Nach rund 10 Minuten war es erneut Pancel, der Herentals nach vorn schoss: 2:1. 
Den Schlussakzent im ersten Spielabschnitt lieferte abermals der letztjährige BeNeLeauge-Meister aus Herentals. Jordan Van Dyck erzielte nach 15:37 den 3:1 Pausenstand.
Direkt nach dem Seitenwechsel waren die Dinslakener aber wieder voll da. Durch die Treffer von Leon Taraschewski (22.) und Martin Benes (3:3) kämpfte sich das Vanek-Team zurück ins Match.
Dennoch führte das Team aus Belgien durch den Treffer von Pancel, sein Dritter an diesem Abend, in der 30. Spielminute nach dem 2. Drittel noch immer mit 4:3.
Die Kobras wussten aber nach den ersten 40 Minuten, dass hier was gehen kann und so glich Henrik Müller nach gut 49 gespielten Minuten zum 4:4 für das Team vom Niederrhein aus.
In der Schlussphase wurde es dann noch spannender:
Nach 53:48 ging Herentals durch ein Tor von Mitch Morgan erst einmal wieder in Front, aber nur eine Minute danach glich Martin Benes mit seinem zweiten Treffer an diesem Abend abermals für die Kobras aus. 
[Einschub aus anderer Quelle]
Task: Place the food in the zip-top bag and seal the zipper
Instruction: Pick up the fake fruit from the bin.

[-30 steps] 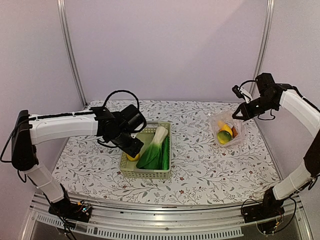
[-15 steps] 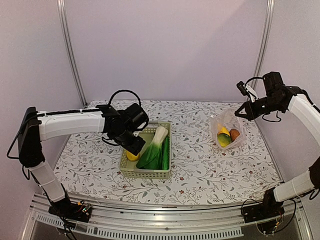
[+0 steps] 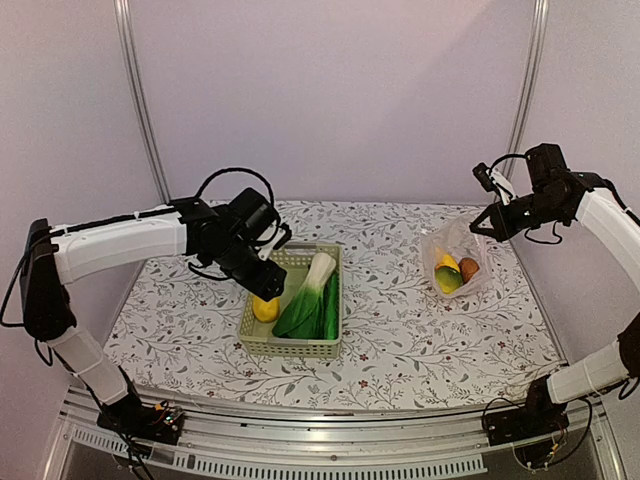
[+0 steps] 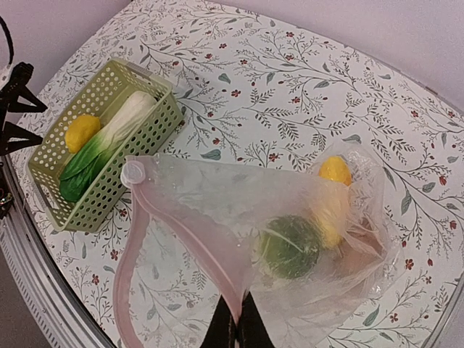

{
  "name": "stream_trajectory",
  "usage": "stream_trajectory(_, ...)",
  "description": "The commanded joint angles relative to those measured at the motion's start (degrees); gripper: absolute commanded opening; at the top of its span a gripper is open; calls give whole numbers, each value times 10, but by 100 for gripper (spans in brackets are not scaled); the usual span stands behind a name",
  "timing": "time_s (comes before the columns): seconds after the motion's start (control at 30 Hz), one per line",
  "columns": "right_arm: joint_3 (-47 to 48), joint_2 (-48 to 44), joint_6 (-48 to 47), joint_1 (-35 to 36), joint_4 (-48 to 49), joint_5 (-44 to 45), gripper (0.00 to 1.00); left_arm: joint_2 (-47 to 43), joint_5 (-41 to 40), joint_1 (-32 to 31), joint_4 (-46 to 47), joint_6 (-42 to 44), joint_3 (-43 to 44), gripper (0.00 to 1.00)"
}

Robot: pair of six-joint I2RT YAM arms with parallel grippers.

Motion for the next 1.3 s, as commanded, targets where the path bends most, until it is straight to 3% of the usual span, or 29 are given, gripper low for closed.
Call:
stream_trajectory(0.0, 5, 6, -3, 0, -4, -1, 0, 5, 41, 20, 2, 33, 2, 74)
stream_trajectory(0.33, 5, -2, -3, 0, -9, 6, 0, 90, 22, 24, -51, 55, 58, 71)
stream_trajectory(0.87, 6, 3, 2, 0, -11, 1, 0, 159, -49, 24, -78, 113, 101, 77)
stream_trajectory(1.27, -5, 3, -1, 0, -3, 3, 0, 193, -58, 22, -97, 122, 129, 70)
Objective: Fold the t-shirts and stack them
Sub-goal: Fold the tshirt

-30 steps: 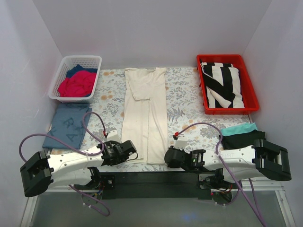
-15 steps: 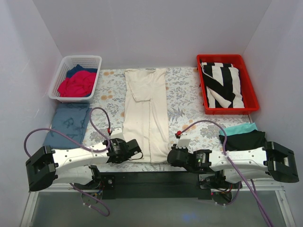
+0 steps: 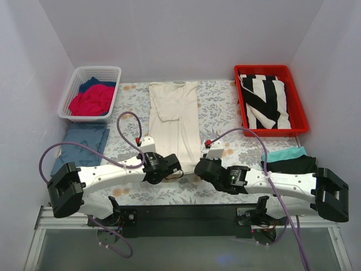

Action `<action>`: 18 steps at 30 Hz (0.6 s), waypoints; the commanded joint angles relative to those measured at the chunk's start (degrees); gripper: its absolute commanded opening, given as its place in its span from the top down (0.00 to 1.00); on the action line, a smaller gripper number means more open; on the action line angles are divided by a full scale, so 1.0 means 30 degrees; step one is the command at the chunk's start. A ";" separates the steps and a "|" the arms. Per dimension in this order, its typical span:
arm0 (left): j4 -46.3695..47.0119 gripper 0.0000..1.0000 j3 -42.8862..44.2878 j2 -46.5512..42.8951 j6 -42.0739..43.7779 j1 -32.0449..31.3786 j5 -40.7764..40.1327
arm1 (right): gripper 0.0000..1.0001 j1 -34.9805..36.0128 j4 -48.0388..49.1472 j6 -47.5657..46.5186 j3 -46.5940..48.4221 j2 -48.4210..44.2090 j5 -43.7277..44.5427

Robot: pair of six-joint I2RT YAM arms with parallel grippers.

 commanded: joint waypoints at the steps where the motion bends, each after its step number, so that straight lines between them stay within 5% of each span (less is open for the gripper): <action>1: -0.1823 1.00 0.1631 0.1371 -1.1677 0.0892 -0.3458 | 0.99 -0.1525 0.1737 -0.3850 0.1276 0.0413 0.0866; 5: 0.0013 1.00 0.3011 0.2661 -0.8376 0.2649 -0.4602 | 0.99 -0.3748 0.4078 -0.6606 0.2184 0.1291 -0.0333; 11: 0.8770 1.00 0.3363 0.3859 0.0289 0.6369 -0.3024 | 0.99 -0.6415 0.6075 -0.9509 0.3795 0.3780 -0.2323; 18: 1.2642 1.00 0.5881 0.7666 0.3904 0.8978 -0.0592 | 0.99 -0.8558 0.8332 -1.1209 0.5582 0.6827 -0.4290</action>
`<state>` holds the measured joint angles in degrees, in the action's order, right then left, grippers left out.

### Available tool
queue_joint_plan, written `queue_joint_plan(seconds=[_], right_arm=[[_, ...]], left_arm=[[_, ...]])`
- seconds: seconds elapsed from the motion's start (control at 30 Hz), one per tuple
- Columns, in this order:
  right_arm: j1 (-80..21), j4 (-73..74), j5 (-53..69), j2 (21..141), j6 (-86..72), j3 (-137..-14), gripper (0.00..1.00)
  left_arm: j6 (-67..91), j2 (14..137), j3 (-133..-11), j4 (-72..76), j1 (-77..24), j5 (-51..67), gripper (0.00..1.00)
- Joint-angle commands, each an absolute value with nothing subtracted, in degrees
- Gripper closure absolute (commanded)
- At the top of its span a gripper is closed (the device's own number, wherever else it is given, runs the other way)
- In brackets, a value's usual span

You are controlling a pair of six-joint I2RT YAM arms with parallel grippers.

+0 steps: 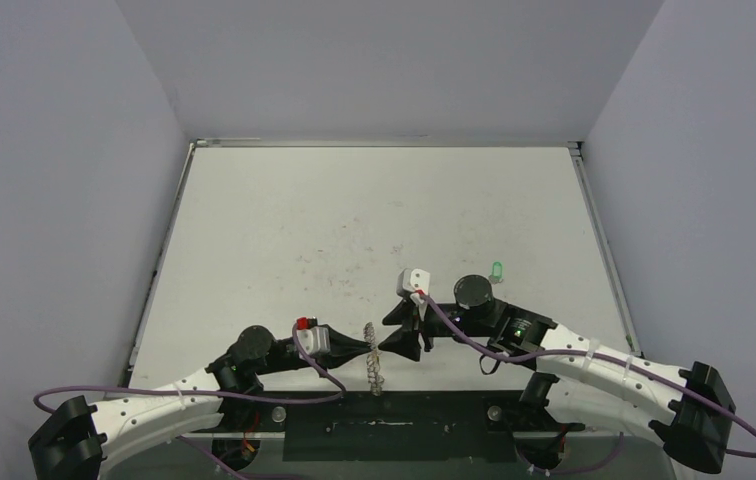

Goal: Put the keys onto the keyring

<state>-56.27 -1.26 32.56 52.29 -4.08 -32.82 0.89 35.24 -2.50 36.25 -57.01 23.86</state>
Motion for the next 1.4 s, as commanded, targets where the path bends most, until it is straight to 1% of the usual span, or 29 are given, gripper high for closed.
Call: queue_joint_plan(seconds=[0.0, 0.43, 0.67, 0.8, 1.13, 1.37], right_arm=[[-57.7, -6.0, 33.3, 54.7, -2.3, -32.1, 0.51], [-59.2, -15.2, 34.7, 53.3, 4.5, -25.8, 0.55], [-59.3, -17.0, 34.8, 54.1, 4.0, -26.0, 0.59], [-59.7, -18.0, 35.1, 54.9, 3.8, -26.3, 0.65], [-60.0, -18.6, 35.4, 56.4, 4.0, -26.6, 0.74], [-60.5, -19.2, 35.5, 56.7, 4.2, -26.8, 0.75]], left_arm=[[1.1, 34.1, -4.7, 41.0, -57.3, 24.4, 1.00], [1.2, 33.0, -5.0, 39.5, -57.3, 24.4, 1.00], [1.2, 33.2, -5.1, 39.3, -57.3, 24.6, 1.00], [1.2, 33.3, -5.2, 39.3, -57.3, 24.7, 1.00], [1.3, 33.3, -5.4, 39.3, -57.3, 24.7, 1.00], [1.1, 33.4, -5.3, 39.2, -57.4, 24.7, 1.00]])
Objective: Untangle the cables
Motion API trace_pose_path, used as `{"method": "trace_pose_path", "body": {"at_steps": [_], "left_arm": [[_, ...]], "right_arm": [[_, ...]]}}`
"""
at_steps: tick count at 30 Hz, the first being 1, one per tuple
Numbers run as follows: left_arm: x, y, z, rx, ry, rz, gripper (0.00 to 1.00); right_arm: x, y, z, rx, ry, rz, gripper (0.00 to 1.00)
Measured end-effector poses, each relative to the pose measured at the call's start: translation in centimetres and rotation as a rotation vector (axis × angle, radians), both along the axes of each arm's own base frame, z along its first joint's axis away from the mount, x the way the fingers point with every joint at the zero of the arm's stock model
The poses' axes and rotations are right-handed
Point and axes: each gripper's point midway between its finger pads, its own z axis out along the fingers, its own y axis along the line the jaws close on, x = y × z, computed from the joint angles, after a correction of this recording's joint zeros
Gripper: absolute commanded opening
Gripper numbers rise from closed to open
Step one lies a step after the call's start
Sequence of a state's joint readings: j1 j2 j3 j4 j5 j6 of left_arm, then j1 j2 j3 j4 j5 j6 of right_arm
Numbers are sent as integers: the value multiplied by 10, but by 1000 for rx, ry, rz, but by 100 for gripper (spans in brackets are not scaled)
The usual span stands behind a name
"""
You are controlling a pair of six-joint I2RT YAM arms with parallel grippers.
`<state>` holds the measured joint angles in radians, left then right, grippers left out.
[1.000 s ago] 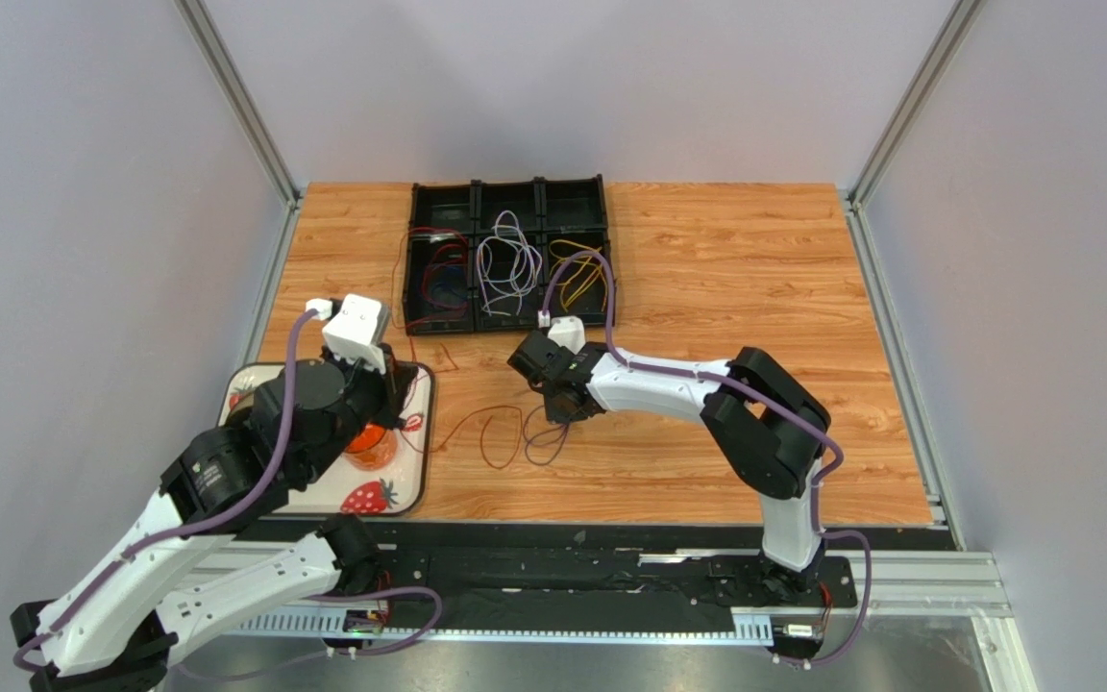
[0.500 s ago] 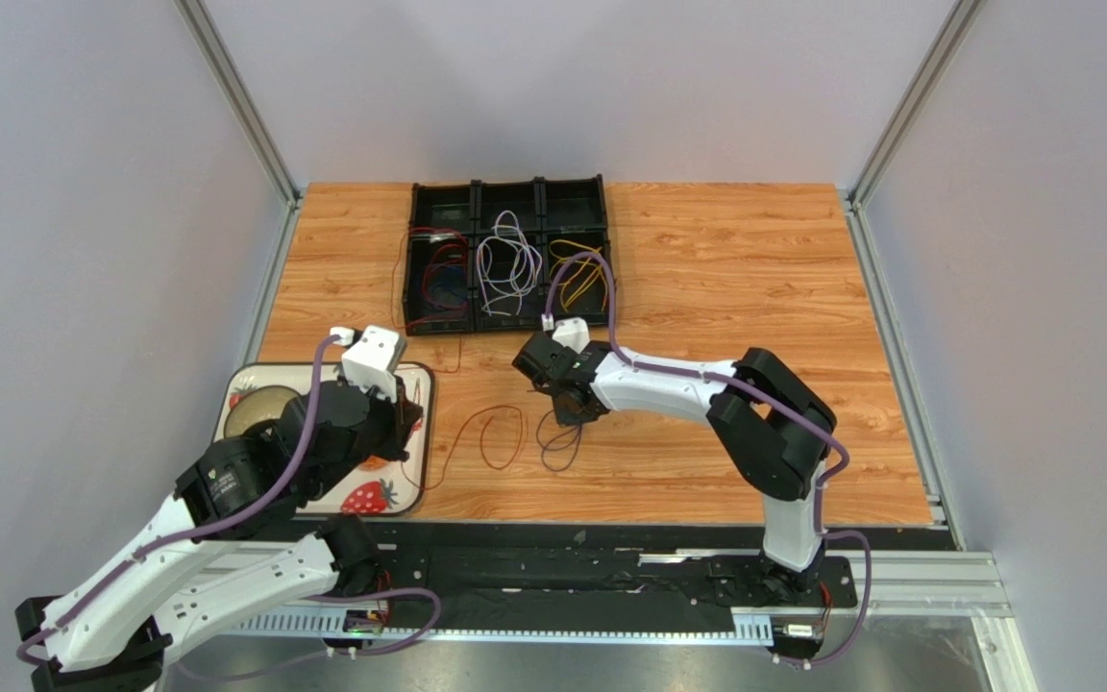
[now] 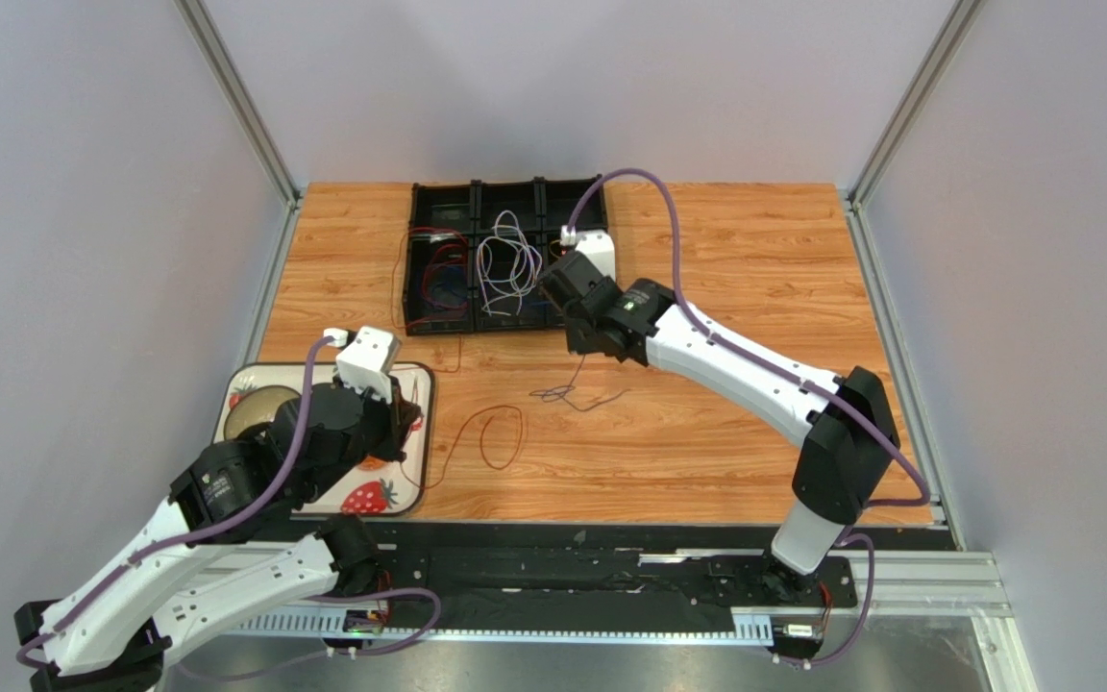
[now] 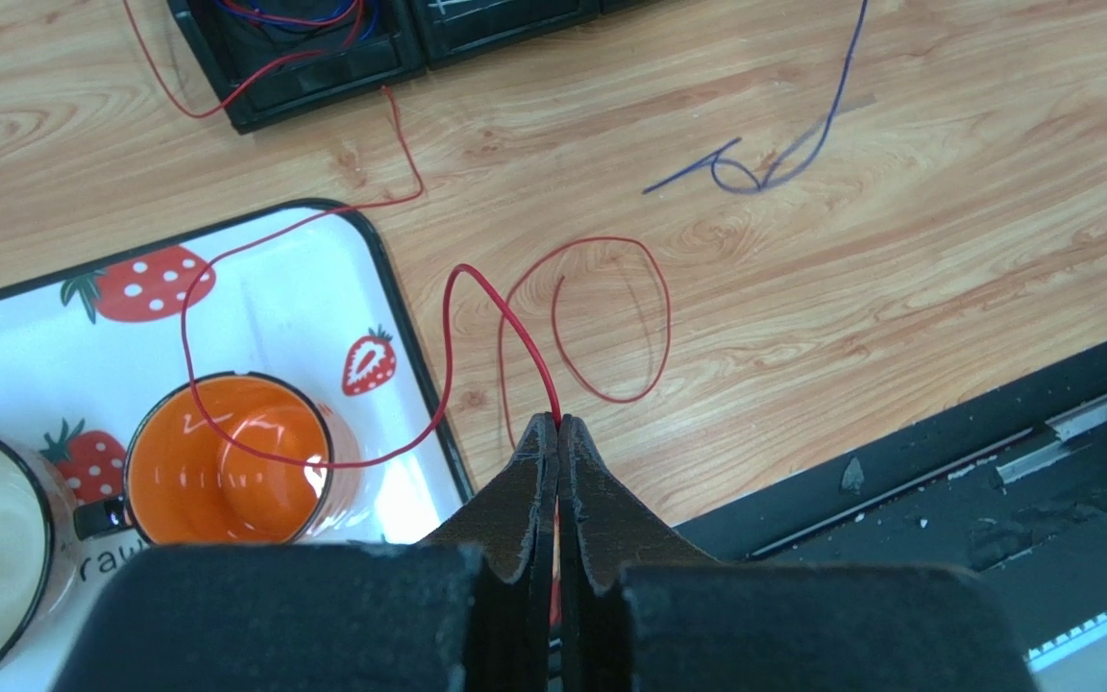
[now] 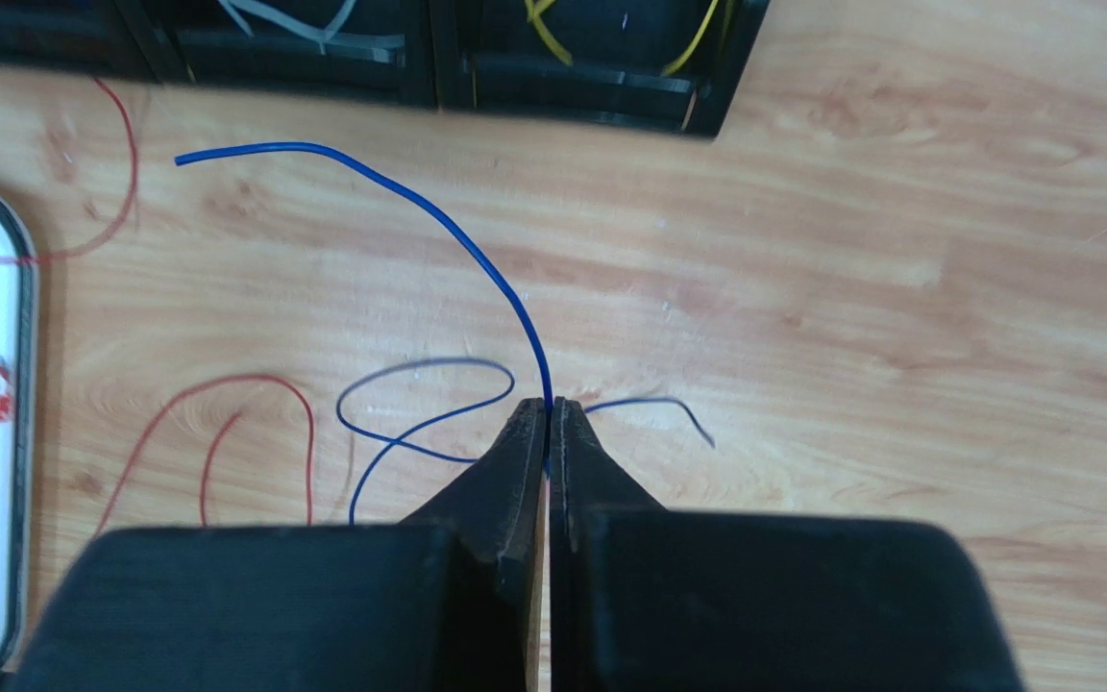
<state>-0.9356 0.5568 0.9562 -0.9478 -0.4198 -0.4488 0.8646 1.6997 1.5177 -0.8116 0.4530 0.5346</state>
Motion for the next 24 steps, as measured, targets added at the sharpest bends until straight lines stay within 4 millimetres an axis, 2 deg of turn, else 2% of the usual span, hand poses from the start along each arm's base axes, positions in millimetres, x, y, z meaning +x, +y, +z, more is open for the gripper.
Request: {"method": "trace_pose_path", "body": {"at_steps": [3, 9, 10, 12, 15, 17, 20, 24], "left_arm": [[0, 0, 0, -1, -1, -1, 0], [0, 0, 0, -1, -1, -1, 0], [0, 0, 0, -1, -2, -1, 0], [0, 0, 0, -1, -1, -1, 0], [0, 0, -1, 1, 0, -1, 0], [0, -1, -2, 4, 2, -1, 0], [1, -1, -3, 9, 7, -2, 0], [1, -2, -4, 14, 11, -3, 0]], "right_arm": [[18, -4, 27, 19, -51, -14, 0], [64, -5, 104, 98, -195, -46, 0], [83, -5, 146, 140, -273, -55, 0], [86, -6, 156, 148, -289, -56, 0], [99, -3, 189, 180, -351, -56, 0], [107, -1, 201, 195, -381, -59, 0], [120, 1, 213, 207, -418, -57, 0], [141, -1, 217, 223, -460, -58, 0]]}}
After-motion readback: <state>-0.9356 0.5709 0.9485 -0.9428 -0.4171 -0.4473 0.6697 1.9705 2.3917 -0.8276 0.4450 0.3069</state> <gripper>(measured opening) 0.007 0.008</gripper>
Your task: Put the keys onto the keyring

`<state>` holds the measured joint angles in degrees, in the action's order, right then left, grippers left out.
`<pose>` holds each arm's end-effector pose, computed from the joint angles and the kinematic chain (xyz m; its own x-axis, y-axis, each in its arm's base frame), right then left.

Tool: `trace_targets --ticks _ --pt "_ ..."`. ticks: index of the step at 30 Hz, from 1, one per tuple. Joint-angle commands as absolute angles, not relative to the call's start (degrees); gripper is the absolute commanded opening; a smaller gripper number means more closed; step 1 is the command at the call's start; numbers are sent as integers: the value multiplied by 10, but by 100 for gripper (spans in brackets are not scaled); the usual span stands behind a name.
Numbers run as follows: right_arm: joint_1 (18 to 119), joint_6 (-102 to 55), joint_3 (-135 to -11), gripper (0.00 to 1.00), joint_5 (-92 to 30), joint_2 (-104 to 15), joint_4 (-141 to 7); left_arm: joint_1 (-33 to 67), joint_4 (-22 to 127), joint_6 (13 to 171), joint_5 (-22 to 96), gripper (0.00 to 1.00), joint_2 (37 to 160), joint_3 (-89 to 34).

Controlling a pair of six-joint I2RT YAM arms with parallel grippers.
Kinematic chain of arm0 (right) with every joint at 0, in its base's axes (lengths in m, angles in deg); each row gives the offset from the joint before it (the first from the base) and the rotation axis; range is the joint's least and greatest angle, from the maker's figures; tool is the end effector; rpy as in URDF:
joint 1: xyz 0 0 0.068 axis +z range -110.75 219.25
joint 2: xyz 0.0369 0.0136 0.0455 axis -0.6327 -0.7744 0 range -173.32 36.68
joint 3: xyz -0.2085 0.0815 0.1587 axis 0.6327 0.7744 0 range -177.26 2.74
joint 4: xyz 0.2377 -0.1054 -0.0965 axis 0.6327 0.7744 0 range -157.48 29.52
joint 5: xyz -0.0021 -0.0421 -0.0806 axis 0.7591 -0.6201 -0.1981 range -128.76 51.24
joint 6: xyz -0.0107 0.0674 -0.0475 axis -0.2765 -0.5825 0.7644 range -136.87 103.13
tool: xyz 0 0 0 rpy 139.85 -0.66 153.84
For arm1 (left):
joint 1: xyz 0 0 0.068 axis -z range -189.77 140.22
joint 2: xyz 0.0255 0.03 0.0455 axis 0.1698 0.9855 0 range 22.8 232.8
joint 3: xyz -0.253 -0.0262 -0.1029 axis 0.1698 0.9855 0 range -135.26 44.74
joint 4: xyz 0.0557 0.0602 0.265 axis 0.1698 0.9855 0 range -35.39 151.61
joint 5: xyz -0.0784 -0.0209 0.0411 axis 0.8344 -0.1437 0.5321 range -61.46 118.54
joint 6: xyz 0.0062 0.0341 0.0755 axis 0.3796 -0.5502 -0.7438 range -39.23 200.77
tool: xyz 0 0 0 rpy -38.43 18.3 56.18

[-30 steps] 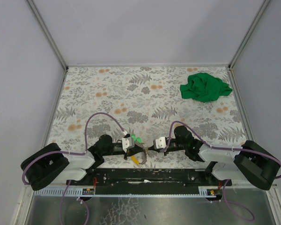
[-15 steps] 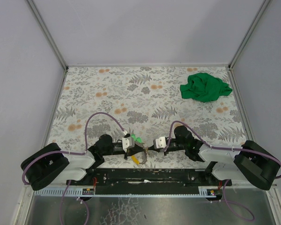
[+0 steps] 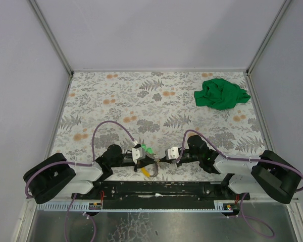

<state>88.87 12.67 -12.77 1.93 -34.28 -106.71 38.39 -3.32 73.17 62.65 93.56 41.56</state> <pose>0.1294 0.2250 0.1468 0.3273 -0.1924 -0.9251 -0.9446 -0.0925 -0.3150 0.1165 -0.1911 0.1226 0.0194 0.1425 -0.9896 0.9918 0.1225 0.0371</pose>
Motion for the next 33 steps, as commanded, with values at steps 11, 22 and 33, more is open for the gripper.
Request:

Nach 60 Minuten hieß es also 5:5 und so ging es in die Overtime.
2 Minuten nach Beginn der Verlängerung gab es für den Gast aus Dinslaken kein Halten mehr, denn die Scheibe zappelte zum 6. und damit letztem Mal im Netz der Belgier. 
Wer denn eigentlich den Treffer erzielte? Da streiten sich die Gelehrten. „Ich war zwar noch als Letzter am Puck aber eigentlich ist das doch egal“, so Stefan Dreyer auf die Frage, wer eigentlich getroffen hat, er oder Martin Benes. 
Kurioserweise wird im offiziellen Spielbericht Jesse Parker als Torschütze geführt, doch das entscheidende ist, dass man in Dinslaken verstanden hat, wie man als Team funktioniert und somit dank einer geschlossenen Mannschaftsleistung die ersten IRC-Punkte einfahren konnte.
Am kommenden Samstag geht es dann für die Kobras nach Grefrath zu den Phoenix zum NRW-Pokal-Spiel.